Hacker News new | ask | show | jobs
by allpratik 3029 days ago
Seriously, I am trying my luck in NLP with some Indian languages like Marathi, Hindi, Gujarati and Tamil. The sheer number of dialects is driving me nuts.

Even dialects have very different sounding words or pronunciations which increases the complexity exponentially. But I am trying it only with an eye on its potential. NLP will simply act as the catalyst for technology adoption in the rural and semi-rural area.

I'm thinking to study China's approach here since I heard even Chinese is incredibly diverse.

2 comments

China does have very diverse dialects. But Mandarin is taught in all schools in mainland China and we treat it as standard. Also it is the unified way people from different area communicate.

For younger generation this is not a problem, back in my college life where people in the same class came from different areas, from Xinjiang to Canton to the northeast corner. We have no problem understanding each other though sometimes funny with unique words or accents.

It seems that the problem is not as severe in China as in India.

And what are called "dialects" in the Chinese context are just as much dialects as French, Italian, and Romanian are "dialects" of Romance.
These mostly get called “dialects” for political reasons: the Chinese government doesn’t want to acknowledge that they are separate mutually unintelligible languages. Media in Chinese languages other than Mandarin is restricted, children are forced to use Mandarin in school, all official business is done in Mandarin, etc. There is a concerted effort to make other languages economically unviable, and generally to disempower and discourage regional / minority cultures. The grandparent poster’s experience is evidence that this strategy is working out.

It is similar to the way the Chinese government assigns non-native political officials to rule each region, and severely censors any politically controversial communication/media. That is, it is yet another tool of authoritarian social control, an effort to forestall any political opposition to the central government and its unresponsive top-down decision-making process.

India does not have the same kind of authoritarian governing institutions, so similar forced homogenization would not be politically viable.

> the Chinese government doesn’t want to acknowledge that they are separate mutually unintelligible languages.

Except they are not mutually unintelligible. Put someone from heilongjiang province in Sichuan and they will still be able to understand the language, albeit with more difficulty.

Though there are dialects that do have completely different pronunciation, they all use the same underlying script, save a select few minority languages. Mandarin Chinese is taught in school, but everyone still uses the local dialect to speak with each other.

I'm not even denying the CCP has ulterior motives in doing this, but your original claim was simply incorrect and disingenuous.

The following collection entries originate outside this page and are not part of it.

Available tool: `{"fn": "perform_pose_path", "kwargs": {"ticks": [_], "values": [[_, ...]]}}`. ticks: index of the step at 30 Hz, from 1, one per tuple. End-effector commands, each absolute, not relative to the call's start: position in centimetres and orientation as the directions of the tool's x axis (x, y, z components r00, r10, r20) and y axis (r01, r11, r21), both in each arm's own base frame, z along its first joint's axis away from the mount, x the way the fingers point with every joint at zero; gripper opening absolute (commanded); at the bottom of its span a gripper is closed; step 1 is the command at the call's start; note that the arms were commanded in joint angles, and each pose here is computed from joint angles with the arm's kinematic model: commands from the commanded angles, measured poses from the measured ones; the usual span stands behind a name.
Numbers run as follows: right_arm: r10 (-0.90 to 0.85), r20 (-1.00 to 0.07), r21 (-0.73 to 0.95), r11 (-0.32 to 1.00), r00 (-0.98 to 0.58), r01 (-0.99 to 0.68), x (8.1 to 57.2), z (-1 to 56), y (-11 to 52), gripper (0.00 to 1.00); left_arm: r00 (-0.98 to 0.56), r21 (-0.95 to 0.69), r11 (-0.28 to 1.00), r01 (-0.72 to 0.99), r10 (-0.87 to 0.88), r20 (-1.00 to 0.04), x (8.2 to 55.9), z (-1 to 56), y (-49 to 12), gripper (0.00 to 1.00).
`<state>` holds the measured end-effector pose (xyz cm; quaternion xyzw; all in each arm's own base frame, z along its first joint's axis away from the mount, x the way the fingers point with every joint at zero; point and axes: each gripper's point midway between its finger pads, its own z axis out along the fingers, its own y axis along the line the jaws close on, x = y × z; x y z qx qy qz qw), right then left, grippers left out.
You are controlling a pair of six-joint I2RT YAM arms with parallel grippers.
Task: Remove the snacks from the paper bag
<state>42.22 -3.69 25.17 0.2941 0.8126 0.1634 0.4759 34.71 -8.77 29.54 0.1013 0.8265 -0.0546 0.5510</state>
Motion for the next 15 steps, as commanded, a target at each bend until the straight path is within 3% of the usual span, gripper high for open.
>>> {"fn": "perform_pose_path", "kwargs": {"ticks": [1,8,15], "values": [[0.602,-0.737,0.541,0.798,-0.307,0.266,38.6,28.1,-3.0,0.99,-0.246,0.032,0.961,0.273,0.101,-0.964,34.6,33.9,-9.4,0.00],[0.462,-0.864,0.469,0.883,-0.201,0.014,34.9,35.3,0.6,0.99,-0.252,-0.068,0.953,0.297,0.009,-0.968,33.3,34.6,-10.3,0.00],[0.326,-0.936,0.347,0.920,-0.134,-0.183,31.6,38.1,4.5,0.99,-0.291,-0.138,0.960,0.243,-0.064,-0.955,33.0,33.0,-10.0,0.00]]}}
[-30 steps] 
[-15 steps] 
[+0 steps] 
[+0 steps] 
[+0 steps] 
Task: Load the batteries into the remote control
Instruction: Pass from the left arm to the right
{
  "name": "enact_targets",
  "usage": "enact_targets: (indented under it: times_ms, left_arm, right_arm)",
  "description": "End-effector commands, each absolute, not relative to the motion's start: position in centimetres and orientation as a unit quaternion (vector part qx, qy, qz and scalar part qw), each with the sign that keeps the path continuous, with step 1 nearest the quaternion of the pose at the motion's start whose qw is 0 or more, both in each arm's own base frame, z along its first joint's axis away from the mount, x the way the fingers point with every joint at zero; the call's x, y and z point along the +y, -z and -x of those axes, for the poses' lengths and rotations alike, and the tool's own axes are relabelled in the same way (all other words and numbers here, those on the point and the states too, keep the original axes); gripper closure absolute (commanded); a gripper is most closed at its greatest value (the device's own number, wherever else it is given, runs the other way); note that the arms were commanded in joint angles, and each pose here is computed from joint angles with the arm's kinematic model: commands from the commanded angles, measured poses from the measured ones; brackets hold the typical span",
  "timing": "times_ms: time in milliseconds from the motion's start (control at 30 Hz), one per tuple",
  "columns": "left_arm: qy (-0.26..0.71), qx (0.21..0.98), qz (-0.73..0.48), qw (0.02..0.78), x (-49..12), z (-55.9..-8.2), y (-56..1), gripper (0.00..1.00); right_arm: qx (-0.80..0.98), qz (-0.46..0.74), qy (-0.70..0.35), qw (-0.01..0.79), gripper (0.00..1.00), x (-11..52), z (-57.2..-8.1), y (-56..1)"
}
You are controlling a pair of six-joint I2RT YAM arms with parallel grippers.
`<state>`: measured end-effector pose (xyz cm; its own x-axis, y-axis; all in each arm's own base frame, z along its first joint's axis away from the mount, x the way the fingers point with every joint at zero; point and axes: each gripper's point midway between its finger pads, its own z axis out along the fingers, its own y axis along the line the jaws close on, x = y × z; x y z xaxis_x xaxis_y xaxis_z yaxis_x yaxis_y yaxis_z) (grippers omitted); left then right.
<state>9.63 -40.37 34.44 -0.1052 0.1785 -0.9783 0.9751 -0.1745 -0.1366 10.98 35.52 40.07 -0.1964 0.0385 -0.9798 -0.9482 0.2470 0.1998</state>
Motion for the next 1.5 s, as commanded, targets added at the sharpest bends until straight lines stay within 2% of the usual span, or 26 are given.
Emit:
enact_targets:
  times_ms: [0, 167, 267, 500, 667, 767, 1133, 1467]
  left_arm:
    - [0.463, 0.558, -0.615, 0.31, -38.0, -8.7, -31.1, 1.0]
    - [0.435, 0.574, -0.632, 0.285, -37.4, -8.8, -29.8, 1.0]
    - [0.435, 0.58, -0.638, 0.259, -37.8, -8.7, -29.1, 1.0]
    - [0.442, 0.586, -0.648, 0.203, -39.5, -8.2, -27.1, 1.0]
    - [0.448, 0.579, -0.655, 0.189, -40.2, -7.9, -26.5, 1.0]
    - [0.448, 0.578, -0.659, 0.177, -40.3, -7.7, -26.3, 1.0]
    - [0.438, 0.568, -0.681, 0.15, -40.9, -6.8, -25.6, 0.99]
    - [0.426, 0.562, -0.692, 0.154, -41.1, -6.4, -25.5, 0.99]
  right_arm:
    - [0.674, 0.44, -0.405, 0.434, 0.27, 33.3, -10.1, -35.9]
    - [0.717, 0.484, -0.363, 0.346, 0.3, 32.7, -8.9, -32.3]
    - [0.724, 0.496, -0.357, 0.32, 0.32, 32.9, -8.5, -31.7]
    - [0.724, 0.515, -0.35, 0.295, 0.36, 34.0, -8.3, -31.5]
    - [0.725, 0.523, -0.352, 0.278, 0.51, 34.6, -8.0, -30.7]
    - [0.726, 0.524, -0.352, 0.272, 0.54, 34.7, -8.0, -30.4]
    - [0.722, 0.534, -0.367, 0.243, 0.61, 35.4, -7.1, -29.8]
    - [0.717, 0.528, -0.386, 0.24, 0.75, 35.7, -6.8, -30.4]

Heilongjiang is part of the Northeast, aka former Manchuria and was settled in the mid to late 1800s from the North Chinese plain. The entire North Chinese plain speaks variants of Mandarin for the same reason North American English is far less diverse than British and Irish English, there was a relatively small recent founder population.

Wu (Shanghainese and the other related dialects of the Yangtze river delta), Yue (Cantonese), Hakka, Xiang and Min are absolutely languages. They're at least as divergent as the Romance languages or the different "dialects" of Arabic. Having a single written standard does not make the spoken varieties one language. And even if it did Cantonese has a written standard even if it's not used much, so there are at least two Chinese languages.

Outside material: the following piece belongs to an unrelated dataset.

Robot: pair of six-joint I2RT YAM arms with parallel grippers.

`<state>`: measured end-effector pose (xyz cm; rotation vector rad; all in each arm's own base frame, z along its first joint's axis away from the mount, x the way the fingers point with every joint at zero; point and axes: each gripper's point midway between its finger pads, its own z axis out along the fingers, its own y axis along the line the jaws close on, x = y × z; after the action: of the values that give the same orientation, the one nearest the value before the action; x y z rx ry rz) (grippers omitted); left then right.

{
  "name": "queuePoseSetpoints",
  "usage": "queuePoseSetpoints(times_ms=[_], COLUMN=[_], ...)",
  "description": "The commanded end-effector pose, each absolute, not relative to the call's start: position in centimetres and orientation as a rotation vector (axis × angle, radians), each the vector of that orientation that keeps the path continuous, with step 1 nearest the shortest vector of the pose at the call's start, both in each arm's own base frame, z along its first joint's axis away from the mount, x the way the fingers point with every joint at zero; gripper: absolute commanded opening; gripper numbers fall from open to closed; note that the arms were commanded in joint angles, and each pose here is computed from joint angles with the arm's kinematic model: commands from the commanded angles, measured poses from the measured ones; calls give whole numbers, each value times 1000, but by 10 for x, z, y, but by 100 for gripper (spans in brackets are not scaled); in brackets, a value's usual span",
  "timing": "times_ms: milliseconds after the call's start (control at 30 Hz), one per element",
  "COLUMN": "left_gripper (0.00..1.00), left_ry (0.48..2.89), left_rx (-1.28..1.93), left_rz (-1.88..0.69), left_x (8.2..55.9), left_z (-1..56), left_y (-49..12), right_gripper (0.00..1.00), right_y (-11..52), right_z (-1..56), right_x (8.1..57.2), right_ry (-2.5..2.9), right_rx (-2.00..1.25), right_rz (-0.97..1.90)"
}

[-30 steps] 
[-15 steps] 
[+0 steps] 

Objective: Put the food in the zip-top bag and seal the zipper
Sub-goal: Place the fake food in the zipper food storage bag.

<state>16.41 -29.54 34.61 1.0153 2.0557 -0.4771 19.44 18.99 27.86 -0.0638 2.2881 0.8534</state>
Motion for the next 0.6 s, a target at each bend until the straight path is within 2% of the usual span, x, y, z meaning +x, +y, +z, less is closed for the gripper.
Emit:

https://en.wikipedia.org/wiki/List_of_varieties_of_Chinese https://en.wikipedia.org/wiki/Written_Cantonese

I speak a branch of Wu myself, and it's ABSOLUTELY not a different language from other dialects of Chinese. There are small parts (also commonly used) of the dialects that's dramatically different from Mandarin, but most parts are still the same. Especially if you need to speak about things in a more formal context, or describe concepts that are more abstract, the dialects has no difference with each other if written down
Cantonese, Hokkien, and Mandarin are not at all mutually intelligible. Mandarin speakers can't even read Hong Kong newspapers fluently.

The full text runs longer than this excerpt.